== Segment start ==
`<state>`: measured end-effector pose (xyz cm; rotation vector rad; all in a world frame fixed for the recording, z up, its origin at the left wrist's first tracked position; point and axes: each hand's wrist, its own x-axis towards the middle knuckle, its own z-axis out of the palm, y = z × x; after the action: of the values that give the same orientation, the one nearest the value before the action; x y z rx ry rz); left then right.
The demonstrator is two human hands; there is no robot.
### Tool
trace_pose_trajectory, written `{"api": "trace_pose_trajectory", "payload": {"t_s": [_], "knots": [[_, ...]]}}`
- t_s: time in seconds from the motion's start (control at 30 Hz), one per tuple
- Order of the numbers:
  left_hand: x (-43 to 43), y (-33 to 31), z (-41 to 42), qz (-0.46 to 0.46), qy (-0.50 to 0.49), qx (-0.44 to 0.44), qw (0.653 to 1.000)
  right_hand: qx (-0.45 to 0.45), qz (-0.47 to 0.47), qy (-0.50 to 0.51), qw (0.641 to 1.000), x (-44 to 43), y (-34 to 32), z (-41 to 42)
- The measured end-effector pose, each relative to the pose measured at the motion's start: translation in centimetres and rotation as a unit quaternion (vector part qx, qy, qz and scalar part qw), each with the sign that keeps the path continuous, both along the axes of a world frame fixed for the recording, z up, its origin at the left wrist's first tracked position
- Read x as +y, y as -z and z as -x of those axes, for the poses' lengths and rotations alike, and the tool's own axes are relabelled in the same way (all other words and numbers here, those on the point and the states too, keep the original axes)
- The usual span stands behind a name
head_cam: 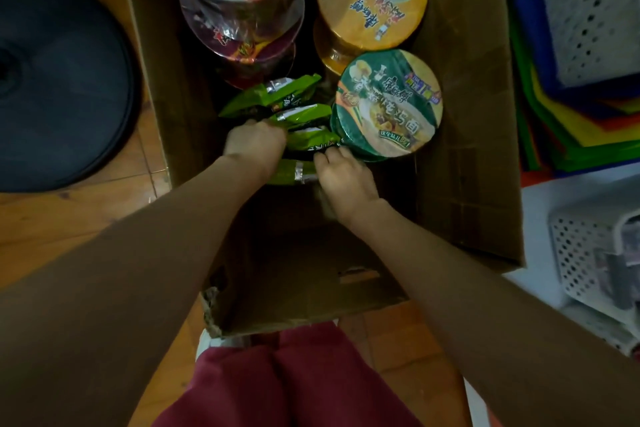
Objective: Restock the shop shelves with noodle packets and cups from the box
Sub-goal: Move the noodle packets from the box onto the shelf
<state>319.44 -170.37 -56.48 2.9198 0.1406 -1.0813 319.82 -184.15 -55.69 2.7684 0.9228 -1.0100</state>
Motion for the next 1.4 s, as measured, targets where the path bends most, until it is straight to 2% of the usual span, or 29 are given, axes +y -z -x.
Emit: {"api": "trace_pose_trajectory", "payload": {"t_s": [0.2, 0.4, 0.63, 0.9, 1.13, 1.3, 1.4], "knots": [[-0.5, 0.3, -0.4, 0.019, -0.035, 0.004, 0.999, -0.005, 0.021, 0.002, 1.000, -0.7, 0.6, -0.1], [-0.7, 0.1, -0.1, 0.019, -0.042, -0.023, 0.999, 0.079, 0.025, 0.020, 0.996, -0.8, -0.3, 0.7], [-1.0, -4.1, 0.8, 0.082, -0.075, -0.029, 0.993, 0.079, 0.024, 0.012, 0.997, -1.5, -4.5, 2.0], [-0.7, -14.2, 3.8, 0.142, -0.132, -0.058, 0.979, 0.065, -0.009, 0.028, 0.997, -2.3, -15.1, 2.9], [-0.3, -25.8, 5.0, 0.167, -0.155, -0.116, 0.967, 0.012, -0.030, 0.052, 0.998, -2.7, -26.1, 3.2], [0.7, -35.0, 7.2, 0.216, -0.176, -0.171, 0.945, 0.030, -0.101, 0.137, 0.985, -3.6, -34.2, 3.8], [1.3, -40.8, 8.5, 0.240, -0.207, -0.217, 0.923, 0.007, -0.153, 0.191, 0.970, -4.2, -39.7, 4.6]]}}
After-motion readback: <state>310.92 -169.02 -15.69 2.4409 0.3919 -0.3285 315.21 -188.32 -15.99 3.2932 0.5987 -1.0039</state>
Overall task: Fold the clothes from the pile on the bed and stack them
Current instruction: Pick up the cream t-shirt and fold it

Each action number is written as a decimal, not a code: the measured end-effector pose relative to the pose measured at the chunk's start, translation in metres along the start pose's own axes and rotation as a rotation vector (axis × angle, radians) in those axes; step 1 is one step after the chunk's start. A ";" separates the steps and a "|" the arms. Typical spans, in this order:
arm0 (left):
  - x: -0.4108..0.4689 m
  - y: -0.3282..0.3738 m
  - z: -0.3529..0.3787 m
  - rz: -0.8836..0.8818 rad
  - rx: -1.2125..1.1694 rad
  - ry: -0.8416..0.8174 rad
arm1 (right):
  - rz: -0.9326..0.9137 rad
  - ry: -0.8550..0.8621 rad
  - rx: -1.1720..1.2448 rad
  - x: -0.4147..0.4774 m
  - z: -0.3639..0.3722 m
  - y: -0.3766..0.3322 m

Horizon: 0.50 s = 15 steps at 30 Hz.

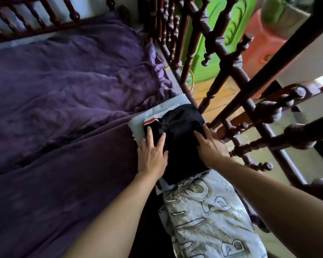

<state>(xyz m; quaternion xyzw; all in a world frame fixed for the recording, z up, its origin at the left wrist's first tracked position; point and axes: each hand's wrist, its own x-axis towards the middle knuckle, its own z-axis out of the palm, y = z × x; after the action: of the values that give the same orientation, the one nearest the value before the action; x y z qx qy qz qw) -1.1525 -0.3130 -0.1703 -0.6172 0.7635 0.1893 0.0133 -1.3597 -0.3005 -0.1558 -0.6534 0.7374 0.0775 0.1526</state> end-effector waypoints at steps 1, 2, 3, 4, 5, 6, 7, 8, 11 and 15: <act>-0.011 0.000 -0.006 -0.023 -0.007 0.000 | 0.015 -0.005 -0.020 -0.008 -0.008 -0.004; -0.023 0.000 -0.012 -0.041 -0.023 0.003 | 0.010 0.001 -0.051 -0.017 -0.015 -0.009; -0.037 -0.002 -0.018 -0.052 -0.044 0.007 | -0.011 0.011 -0.084 -0.026 -0.022 -0.014; -0.053 -0.005 -0.024 -0.059 -0.063 0.005 | -0.043 0.016 -0.102 -0.037 -0.028 -0.020; -0.071 -0.010 -0.030 -0.069 -0.085 -0.003 | -0.078 0.014 -0.101 -0.048 -0.033 -0.027; -0.092 -0.016 -0.035 -0.089 -0.109 -0.012 | -0.113 0.004 -0.087 -0.060 -0.036 -0.034; -0.113 -0.023 -0.040 -0.111 -0.126 -0.012 | -0.146 -0.012 -0.065 -0.072 -0.039 -0.043; -0.136 -0.030 -0.044 -0.134 -0.130 0.005 | -0.180 -0.033 -0.039 -0.085 -0.040 -0.052; -0.213 -0.054 -0.059 -0.254 -0.113 0.086 | -0.312 -0.088 -0.030 -0.128 -0.044 -0.089; -0.322 -0.090 -0.094 -0.445 -0.100 0.178 | -0.541 -0.077 -0.056 -0.191 -0.053 -0.156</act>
<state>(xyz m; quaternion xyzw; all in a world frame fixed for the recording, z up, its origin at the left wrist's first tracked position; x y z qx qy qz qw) -0.9704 -0.0548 -0.0259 -0.7844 0.5965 0.1645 -0.0432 -1.1936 -0.1584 -0.0308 -0.8270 0.5275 0.0791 0.1776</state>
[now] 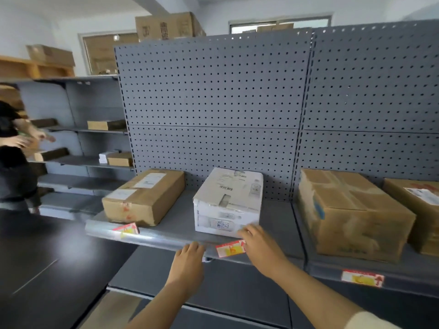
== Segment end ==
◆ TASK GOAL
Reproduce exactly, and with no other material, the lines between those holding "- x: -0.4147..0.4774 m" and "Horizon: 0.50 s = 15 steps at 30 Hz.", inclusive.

◆ EXERCISE ANSWER
  - x: -0.4147..0.4774 m
  - z: -0.3639..0.3722 m
  - y: -0.3766..0.3322 m

Horizon: 0.50 s = 15 steps at 30 Hz.

The response to this exercise is now complete.